_Work item_
Repeat the data below in full. Pictures must not be part of the copy.
Start of Supplied material
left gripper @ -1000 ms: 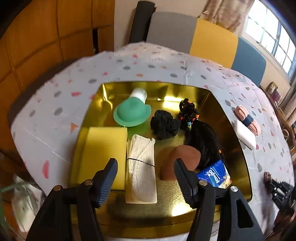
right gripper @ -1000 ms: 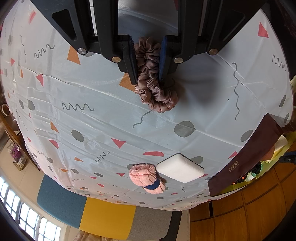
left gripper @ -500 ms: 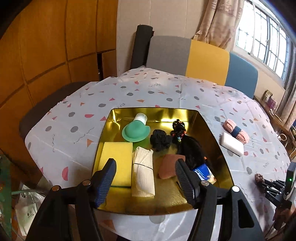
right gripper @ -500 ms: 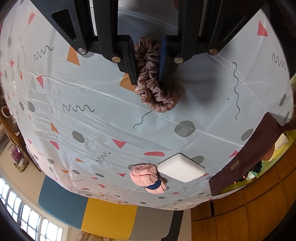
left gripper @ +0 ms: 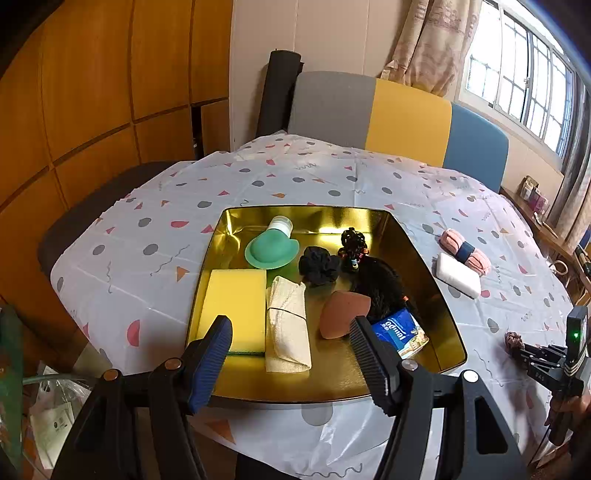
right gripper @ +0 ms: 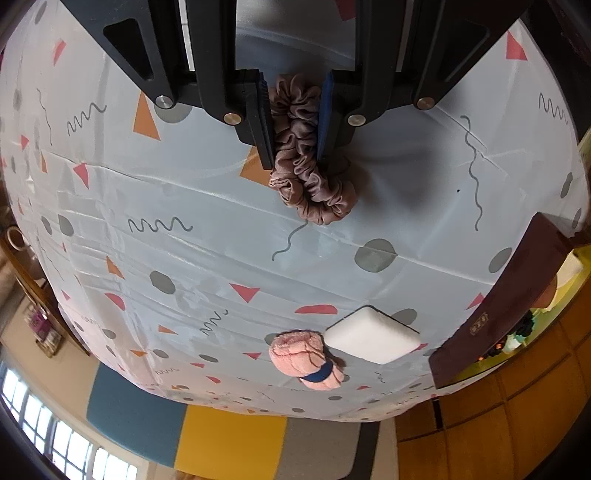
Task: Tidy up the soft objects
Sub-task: 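Carry the mauve scrunchie over the gold tray with the right tool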
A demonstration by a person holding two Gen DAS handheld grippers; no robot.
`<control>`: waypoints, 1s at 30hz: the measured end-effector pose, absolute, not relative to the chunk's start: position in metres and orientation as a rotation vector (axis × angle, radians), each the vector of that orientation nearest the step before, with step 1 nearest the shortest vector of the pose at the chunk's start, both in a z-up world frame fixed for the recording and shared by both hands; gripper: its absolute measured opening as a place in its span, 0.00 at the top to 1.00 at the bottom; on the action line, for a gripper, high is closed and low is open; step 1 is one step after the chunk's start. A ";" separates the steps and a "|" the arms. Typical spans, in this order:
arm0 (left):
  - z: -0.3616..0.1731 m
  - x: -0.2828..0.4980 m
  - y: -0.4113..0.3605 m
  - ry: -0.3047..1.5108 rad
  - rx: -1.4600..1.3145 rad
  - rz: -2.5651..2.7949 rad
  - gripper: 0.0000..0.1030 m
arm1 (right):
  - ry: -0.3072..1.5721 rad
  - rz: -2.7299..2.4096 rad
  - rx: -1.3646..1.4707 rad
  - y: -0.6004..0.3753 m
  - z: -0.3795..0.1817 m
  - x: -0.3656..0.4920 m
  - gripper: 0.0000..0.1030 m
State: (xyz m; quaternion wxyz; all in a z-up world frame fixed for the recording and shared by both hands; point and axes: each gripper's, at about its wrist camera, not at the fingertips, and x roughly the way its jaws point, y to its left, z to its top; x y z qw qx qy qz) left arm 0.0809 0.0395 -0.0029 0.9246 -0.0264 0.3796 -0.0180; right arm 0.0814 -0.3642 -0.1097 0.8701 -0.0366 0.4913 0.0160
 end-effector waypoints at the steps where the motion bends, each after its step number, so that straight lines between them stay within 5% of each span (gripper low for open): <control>1: -0.004 0.080 0.041 0.781 -0.059 -0.035 0.35 | 1.030 0.026 -0.073 -0.364 -0.110 0.082 0.79; 30: -0.020 0.070 0.078 0.799 -0.104 0.007 0.35 | 0.968 -0.030 0.144 -0.323 -0.064 0.092 0.81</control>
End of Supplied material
_Completed exercise_
left gripper @ -1000 ms: 
right gripper @ -1000 ms: 
left gripper @ -500 ms: 
right gripper @ -500 ms: 
left gripper @ +0 ms: 
right gripper @ +0 ms: 
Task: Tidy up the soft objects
Sub-task: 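Carry the mauve scrunchie over the gold tray with the right tool
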A demonstration by a person holding two Gen DAS handheld grippers; no robot.
`<control>`: waypoints, 1s at 30hz: the measured end-effector pose, absolute, not relative to the chunk's start: position in metres and orientation as a rotation vector (axis × angle, radians), each the vector of that orientation nearest the step before, with step 1 nearest the shortest vector of the pose at the chunk's start, both in a z-up world frame fixed for the recording and shared by both hands; gripper: its absolute measured opening as a place in its span, 0.00 at the top to 1.00 at the bottom; on the action line, for a gripper, high is closed and low is open; step 1 is one step after the chunk's start. A ";" separates the steps and a "|" the arms. Typical spans, in this order:
arm0 (left):
  - z: -0.3616..0.1731 m
  - x: -0.2828..0.4980 m
  - y: -0.4113..0.3605 m
  - ry: -0.3047..1.5108 rad
  - rx: -1.4600..1.3145 rad
  - rz: -2.5651..2.7949 rad
  - gripper: 0.0000..0.1030 m
arm1 (right):
  - ry: -0.3072..1.5721 rad
  - rz: -2.7299..2.4096 rad
  - rx: -1.3646..1.4707 rad
  - y: -0.6004..0.3753 m
  - z: -0.3795..0.1817 m
  - x: -0.3656..0.4920 m
  - gripper: 0.0000..0.1030 m
State: (xyz m; quaternion wxyz; all in a z-up world frame fixed for the recording and shared by both hands; point and axes: each gripper's, at about its wrist camera, not at the fingertips, and x roughly the way its jaws point, y to its left, z to its top; x y z qw qx qy qz) left arm 0.0809 0.0395 -0.0029 0.9246 -0.0264 0.3796 -0.0180; right arm 0.0814 -0.3642 -0.1097 0.8701 -0.0366 0.4913 0.0160
 end-effector waypoints at the steps where the motion bends, each after its step number, so that straight lines between them stay within 5% of each span (gripper low for open): <control>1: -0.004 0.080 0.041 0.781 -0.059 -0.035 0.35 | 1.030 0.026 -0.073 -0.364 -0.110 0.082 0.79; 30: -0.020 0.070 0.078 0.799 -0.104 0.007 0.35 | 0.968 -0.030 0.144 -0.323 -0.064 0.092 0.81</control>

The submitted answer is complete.